Give back exactly the lines from the start of the listing to the line containing "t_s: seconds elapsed", inclusive, and nothing beyond them.

[RECORDED DATA Boundary: Start]

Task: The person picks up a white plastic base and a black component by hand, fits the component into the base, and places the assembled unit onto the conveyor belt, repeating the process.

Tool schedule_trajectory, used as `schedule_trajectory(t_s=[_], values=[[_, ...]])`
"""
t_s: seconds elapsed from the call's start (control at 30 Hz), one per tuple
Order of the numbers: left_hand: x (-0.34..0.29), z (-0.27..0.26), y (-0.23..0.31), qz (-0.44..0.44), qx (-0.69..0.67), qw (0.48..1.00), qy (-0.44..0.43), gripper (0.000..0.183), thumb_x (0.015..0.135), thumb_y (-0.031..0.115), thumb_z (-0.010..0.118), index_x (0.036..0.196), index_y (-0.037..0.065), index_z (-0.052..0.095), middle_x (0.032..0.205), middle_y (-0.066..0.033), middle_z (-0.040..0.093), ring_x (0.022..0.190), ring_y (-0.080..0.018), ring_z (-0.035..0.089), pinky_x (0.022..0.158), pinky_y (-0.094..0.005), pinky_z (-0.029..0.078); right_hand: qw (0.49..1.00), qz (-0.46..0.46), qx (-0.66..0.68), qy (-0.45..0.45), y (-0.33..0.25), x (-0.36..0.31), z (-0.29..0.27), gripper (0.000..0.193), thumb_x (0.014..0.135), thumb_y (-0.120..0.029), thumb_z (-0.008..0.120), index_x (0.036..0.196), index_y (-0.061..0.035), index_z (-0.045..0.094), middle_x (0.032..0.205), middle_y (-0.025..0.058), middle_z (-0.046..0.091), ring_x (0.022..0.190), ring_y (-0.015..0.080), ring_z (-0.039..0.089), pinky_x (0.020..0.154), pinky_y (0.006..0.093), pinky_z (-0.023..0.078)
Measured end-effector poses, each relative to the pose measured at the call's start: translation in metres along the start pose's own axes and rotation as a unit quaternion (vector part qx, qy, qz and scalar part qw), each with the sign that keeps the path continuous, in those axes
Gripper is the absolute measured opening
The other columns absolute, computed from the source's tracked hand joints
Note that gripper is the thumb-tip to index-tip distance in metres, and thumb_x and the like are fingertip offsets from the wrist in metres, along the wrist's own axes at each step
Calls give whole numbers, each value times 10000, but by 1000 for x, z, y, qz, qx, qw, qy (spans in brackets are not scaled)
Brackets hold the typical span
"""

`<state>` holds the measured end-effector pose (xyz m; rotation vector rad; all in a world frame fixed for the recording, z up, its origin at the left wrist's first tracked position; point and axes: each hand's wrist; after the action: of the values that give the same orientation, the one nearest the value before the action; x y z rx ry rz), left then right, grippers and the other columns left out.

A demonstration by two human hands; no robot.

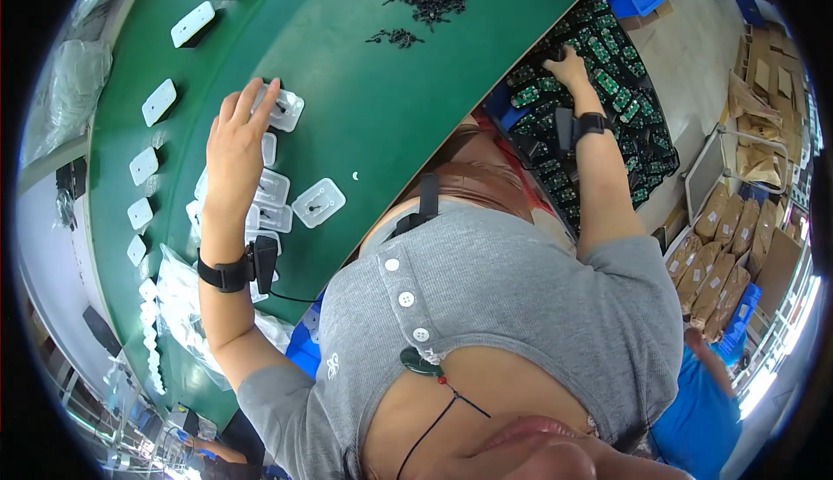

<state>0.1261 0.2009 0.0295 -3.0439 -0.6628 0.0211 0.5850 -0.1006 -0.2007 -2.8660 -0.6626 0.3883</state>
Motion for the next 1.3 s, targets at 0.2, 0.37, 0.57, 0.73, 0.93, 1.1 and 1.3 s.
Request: schedule_trajectory(t_s=[0.2,0.37,0.57,0.73,0.93,1.1,1.3], values=[[-7,10,-2,-32,-83,994,58,487,741,40,664,1217,90,576,1192,-77,540,1049,-289,521,865,-388,457,883,113,456,16,-8,-42,-61,460,823,-247,729,1129,67,589,1001,122,634,877,185,630,723,326,562],[1,31,13,-26,-127,978,165,458,709,125,720,1141,45,593,1082,-122,551,992,-317,527,860,-394,458,803,-67,586,90,-98,-97,-130,338,935,-132,580,1200,74,538,1126,135,606,1018,185,600,886,337,519],[-2,41,17,-74,-155,966,191,463,736,175,717,1156,45,571,1094,-88,546,1002,-291,520,838,-381,460,829,-400,390,-13,-243,-159,-155,377,857,-43,647,1224,-6,569,1189,82,602,1085,157,564,956,279,418],[-13,32,13,-65,-282,923,252,437,809,11,598,1239,65,543,1206,-99,568,1062,-293,535,882,-371,449,747,-595,289,-61,-320,-173,-128,370,785,-58,693,1147,-46,619,1156,119,626,1060,259,599,918,329,466],[-24,35,12,-61,-279,933,217,528,777,-63,515,1279,102,536,1304,-60,550,1155,-262,533,924,-362,434,733,-641,212,-84,-352,-172,-104,351,786,-111,696,1124,-60,622,1120,109,634,1034,281,597,893,348,482],[-27,41,12,-75,-250,945,198,565,761,-64,508,1293,124,536,1324,-35,542,1188,-244,524,944,-365,413,739,-641,191,-83,-354,-172,-97,346,791,-110,688,1125,-52,614,1113,104,636,1034,283,597,886,353,484],[-26,42,11,-65,-216,955,191,581,749,-63,514,1297,129,534,1342,-27,531,1210,-224,517,936,-348,409,741,-638,205,-49,-352,-178,-93,351,788,-85,685,1130,-51,613,1109,110,634,1025,291,599,869,353,495]])
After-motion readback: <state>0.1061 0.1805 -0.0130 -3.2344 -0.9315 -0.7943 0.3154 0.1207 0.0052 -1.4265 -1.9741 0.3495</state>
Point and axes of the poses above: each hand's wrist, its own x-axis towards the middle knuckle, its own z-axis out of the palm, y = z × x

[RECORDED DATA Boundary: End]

- OUTPUT FOR THIS EXERCISE -
Task: The person picks up a white plastic base and a black component by hand, fits the component into the base, and places the assembled unit onto the conveyor belt, repeating the process.

Tool schedule_trajectory, used as `schedule_trajectory(t_s=[_], values=[[_, ...]])`
"""
t_s: seconds elapsed from the call's start (control at 30 Hz), one per tuple

The output is complete, and nothing more is needed.